May 2007
By Doug Sweet, president, Doug Sweet & Associates Inc
Visiting 20-30 paper mills per year allows one to make a lot of observations, especially when the first mill visit was in 1975. Regardless of grade produced, geographic location, mill age or ownership, there are a few visual cues that can tell you immediately about mill management. These cues often indicate excellent or poor paper machine performance.
First, there must be an apology offered to all as no offense is intended here, just an editorial to bring about some thought.
Ear Plug Theory
Paper machine efficiencies are inversely proportional to the number of discarded earplugs found between the parking lot and paper mill operating floor. The basis of this theory reflects how mill personnel really care about their working environment. Ear plugs scattered like popcorn can be seen in gutters, in the grass, along sidewalks, on the floor next to trash cans and by warning signs about keeping plastics out of the process systems. If you agree with the concept of taking care of small problems so that large problems never appear, then housekeeping is one of the first basics to conquer. This includes providing enough trashcans (and emptying them occasionally) along with practices by top management, and down, toward keeping the place clean.

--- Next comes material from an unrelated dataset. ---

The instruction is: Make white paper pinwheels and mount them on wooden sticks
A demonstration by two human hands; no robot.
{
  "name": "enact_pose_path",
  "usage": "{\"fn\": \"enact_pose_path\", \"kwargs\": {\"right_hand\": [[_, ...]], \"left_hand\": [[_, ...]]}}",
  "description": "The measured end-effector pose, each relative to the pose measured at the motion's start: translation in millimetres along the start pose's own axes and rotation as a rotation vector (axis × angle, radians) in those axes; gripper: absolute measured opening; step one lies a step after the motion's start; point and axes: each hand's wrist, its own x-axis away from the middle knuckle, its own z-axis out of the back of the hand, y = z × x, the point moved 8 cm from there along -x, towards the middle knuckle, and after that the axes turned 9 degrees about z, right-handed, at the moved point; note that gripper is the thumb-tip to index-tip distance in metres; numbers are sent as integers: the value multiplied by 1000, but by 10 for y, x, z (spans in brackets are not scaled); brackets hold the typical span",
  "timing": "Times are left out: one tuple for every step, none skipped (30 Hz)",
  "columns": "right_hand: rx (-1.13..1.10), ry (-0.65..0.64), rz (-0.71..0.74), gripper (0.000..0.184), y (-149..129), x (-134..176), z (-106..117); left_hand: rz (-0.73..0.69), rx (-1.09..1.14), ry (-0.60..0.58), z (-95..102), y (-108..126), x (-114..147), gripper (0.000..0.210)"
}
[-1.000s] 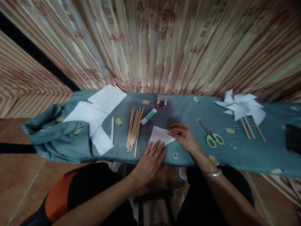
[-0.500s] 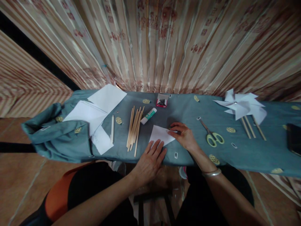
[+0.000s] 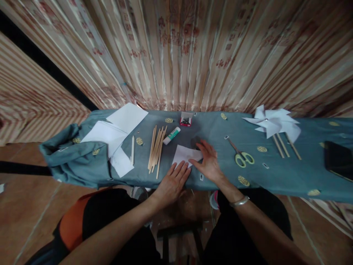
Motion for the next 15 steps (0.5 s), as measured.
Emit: {"fn": "enact_pose_path", "kwargs": {"right_hand": [[26,1,9,62,-38,46,-19],[50,1,21,64,-77,87,-41],[71,-1,30,64,-112,122,-63],[90,-5,38,63,-138,147,-82],[107,-10,44,62,-151,162,-97],[121,-13,46,60,-145,166,-103],[134,-14,41,59,-116,161,-97],[145,-10,29,59,-62,148,-79],[155,-3,9,58,15,131,-49],[165,10,-23,59,116,113,-9],[171,22,-60,59,226,97,32],[174,30,-93,58,334,85,69],[170,31,-115,58,427,76,94],[163,37,-130,57,503,72,114],[158,46,-137,56,556,72,128]], "left_hand": [[1,-9,-6,0,5,-6,84],[3,-20,-11,0,9,-13,87],[4,-30,-17,1,13,-22,90],[6,-39,-22,3,16,-29,92],[7,-48,-24,7,16,-34,92],[7,-58,-22,14,15,-31,90],[1,-67,-18,24,14,-18,87],[-7,-75,-12,36,8,8,83],[-14,-81,-3,51,-3,49,79],[-21,-85,3,64,-19,105,77],[-15,-83,10,79,-50,173,77],[-9,-80,12,89,-84,251,78],[-1,-81,13,97,-119,335,78],[10,-87,19,106,-154,419,79],[10,-96,15,105,-176,497,80]]}}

At the end of a two-day visit to a recycled paperboard mill in the South (envision trucks of OCC, OMG and various scraps of waste paper blowing around from the highway to the storage warehouse), I was discussing the lack of all of the trash, as previously described, with the mill manager. I asked how they keep the mill property so clean. He answered, "Well, we all deserve to work in a nice environment." That was all. Later on, I noticed the engineering manager picking up a pair of earplugs and connecting cord while walking across the road back to his office.
Welding Rod Corollary
The amount of unused or partially used welding rods scattered on every concrete floor are proportional to unscheduled downtime. I have to confess that during a vacuum system survey, pipe plugs or fittings are often removed to allow installation of a new vacuum gauge. After a brief search, in some mills, a welding rod can be found and poked into the hole to remove dried stock, scale or rust. Then again, in other mills the long search is exhausted only when some wire or rods are found in a scrap metal bin or trashcan.

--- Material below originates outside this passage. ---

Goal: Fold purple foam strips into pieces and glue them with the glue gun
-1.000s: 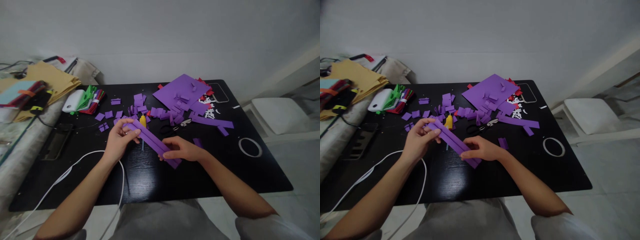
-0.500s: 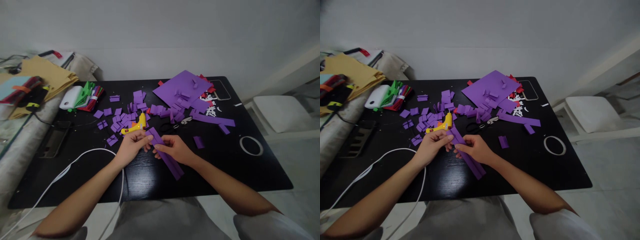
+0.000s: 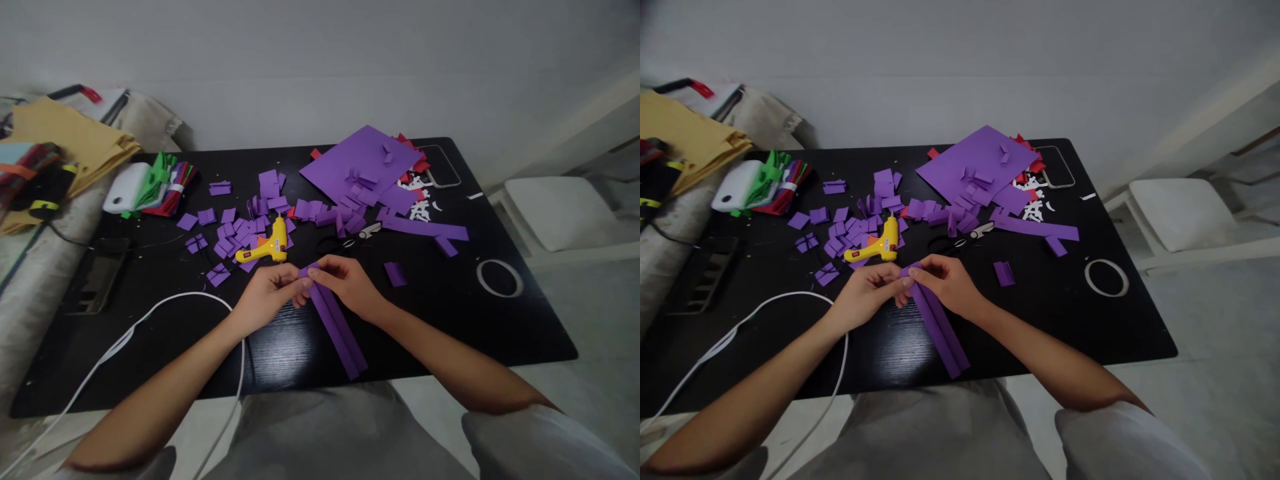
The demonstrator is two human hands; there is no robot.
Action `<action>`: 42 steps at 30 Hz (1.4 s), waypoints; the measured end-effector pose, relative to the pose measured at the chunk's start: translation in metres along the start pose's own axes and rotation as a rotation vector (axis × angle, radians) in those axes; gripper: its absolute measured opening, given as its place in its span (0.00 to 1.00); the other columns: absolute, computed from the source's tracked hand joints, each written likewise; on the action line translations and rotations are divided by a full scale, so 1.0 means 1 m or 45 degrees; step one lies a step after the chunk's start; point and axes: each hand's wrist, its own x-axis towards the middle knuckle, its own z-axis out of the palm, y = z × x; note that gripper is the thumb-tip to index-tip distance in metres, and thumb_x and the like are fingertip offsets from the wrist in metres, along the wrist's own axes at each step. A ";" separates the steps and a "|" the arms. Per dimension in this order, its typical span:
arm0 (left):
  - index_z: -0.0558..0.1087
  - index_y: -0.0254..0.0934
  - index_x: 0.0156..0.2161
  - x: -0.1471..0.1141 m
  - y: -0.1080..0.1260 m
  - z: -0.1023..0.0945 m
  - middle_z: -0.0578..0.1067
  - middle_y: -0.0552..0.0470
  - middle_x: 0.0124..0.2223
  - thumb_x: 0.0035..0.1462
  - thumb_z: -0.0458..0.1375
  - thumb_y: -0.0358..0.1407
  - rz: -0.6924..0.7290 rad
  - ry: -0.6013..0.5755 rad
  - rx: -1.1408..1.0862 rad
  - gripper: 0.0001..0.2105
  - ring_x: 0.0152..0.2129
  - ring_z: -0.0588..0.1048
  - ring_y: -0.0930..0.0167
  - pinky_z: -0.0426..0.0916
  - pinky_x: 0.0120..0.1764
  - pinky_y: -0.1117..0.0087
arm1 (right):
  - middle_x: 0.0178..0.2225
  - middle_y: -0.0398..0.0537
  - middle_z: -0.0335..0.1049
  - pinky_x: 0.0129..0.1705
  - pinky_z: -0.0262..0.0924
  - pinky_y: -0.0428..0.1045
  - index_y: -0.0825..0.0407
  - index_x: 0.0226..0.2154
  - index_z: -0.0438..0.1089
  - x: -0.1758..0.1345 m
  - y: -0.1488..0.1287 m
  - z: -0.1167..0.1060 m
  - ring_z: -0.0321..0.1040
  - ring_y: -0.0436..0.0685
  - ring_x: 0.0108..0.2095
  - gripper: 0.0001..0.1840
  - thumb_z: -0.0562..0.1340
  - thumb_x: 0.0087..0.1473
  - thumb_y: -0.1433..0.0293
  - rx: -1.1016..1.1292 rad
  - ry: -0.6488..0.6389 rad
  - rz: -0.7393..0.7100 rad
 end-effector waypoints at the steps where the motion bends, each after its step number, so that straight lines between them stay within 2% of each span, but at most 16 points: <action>1: 0.75 0.34 0.30 0.000 0.000 0.000 0.77 0.52 0.24 0.57 0.66 0.45 -0.003 -0.009 -0.002 0.14 0.20 0.76 0.73 0.72 0.27 0.74 | 0.30 0.42 0.75 0.39 0.65 0.48 0.52 0.32 0.77 0.000 0.001 0.000 0.70 0.51 0.32 0.11 0.70 0.53 0.60 -0.004 -0.001 0.000; 21: 0.75 0.33 0.31 0.000 0.000 0.004 0.78 0.51 0.27 0.58 0.65 0.46 0.003 -0.057 -0.027 0.16 0.22 0.77 0.73 0.75 0.29 0.72 | 0.27 0.41 0.72 0.33 0.64 0.47 0.53 0.29 0.75 0.000 -0.003 0.002 0.67 0.50 0.28 0.13 0.70 0.50 0.60 0.020 0.039 0.013; 26: 0.75 0.34 0.32 -0.002 -0.002 0.007 0.78 0.51 0.28 0.60 0.63 0.44 0.026 -0.041 0.033 0.14 0.23 0.77 0.73 0.75 0.30 0.72 | 0.26 0.42 0.72 0.31 0.63 0.46 0.53 0.29 0.75 -0.001 -0.005 0.002 0.66 0.50 0.27 0.14 0.70 0.50 0.58 -0.014 0.047 0.038; 32: 0.75 0.35 0.33 -0.003 -0.002 0.004 0.78 0.53 0.29 0.63 0.61 0.42 0.087 -0.060 0.137 0.12 0.25 0.77 0.73 0.74 0.32 0.73 | 0.26 0.42 0.72 0.33 0.64 0.46 0.54 0.29 0.75 -0.001 -0.007 0.001 0.67 0.50 0.28 0.13 0.69 0.51 0.60 -0.002 0.046 0.032; 42: 0.74 0.34 0.33 -0.003 -0.009 0.004 0.77 0.52 0.28 0.66 0.58 0.42 0.092 -0.084 0.144 0.13 0.24 0.76 0.74 0.74 0.31 0.73 | 0.25 0.41 0.70 0.31 0.62 0.46 0.55 0.29 0.74 0.001 0.001 0.002 0.65 0.49 0.26 0.14 0.69 0.51 0.60 -0.023 0.033 0.017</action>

In what type of mill would you find someone pressure cleaning the operating floor, repainting of equipment and structural steel, and brushing dust and stock off from mesh guards over motor and gear reducer fans? Which mill would you prefer to work in?
Control Room Quality of Life Hypothesis
Remember when there were only bench boards and maybe a small shack for wet end operators? Today, control rooms may have: smoked glass windows; air conditioning; dim, indirect lighting; DCS panels wrapping around comfortable office chairs; refrigerators; microwave ovens; and exercise bikes or treadmills.
Is there a measurable relationship between having all the comforts of home (and then some) and having talented papermakers produce high quality grades at 90+% efficiency, over 8-12 hour shifts? Fortunately, there is not. While there is absolutely nothing wrong with having a nice place to work, talk and think (recall the mill manager's previous comment), some papermakers have grown accustomed to only running the process from computer monitors, seldom venturing away from "Home Base."
Although the complex paper machine processes may be equipped with bells, whistles, automatic controls and computers, there is no replacement for wandering around, climbing the catwalks and even hosing down obscure areas of the basement floor. This allows you to closely observe, feel, hear and even smell the symphony composed of thousands of meshing gear teeth and spinning bearing rollers, maybe a hundred motors whining and all of the machine rolls conveying a fragile sheet from the headbox to the reel.
For the best operating mills with or without luxurious control rooms, a big difference in efficiencies lies in the amount of time spent on rounds and genuinely trying to find a small problem before it becomes a serious cause of downtime.
Our paper industry in North America is competing globally whether we want it to or not. In Latin America or Asia, someone can be paid a few dollars per day to wipe the goo off a gear housing or grease fitting. That person can feel a hot bearing immediately and report it. Taking care of details can prevent the big problems from arising.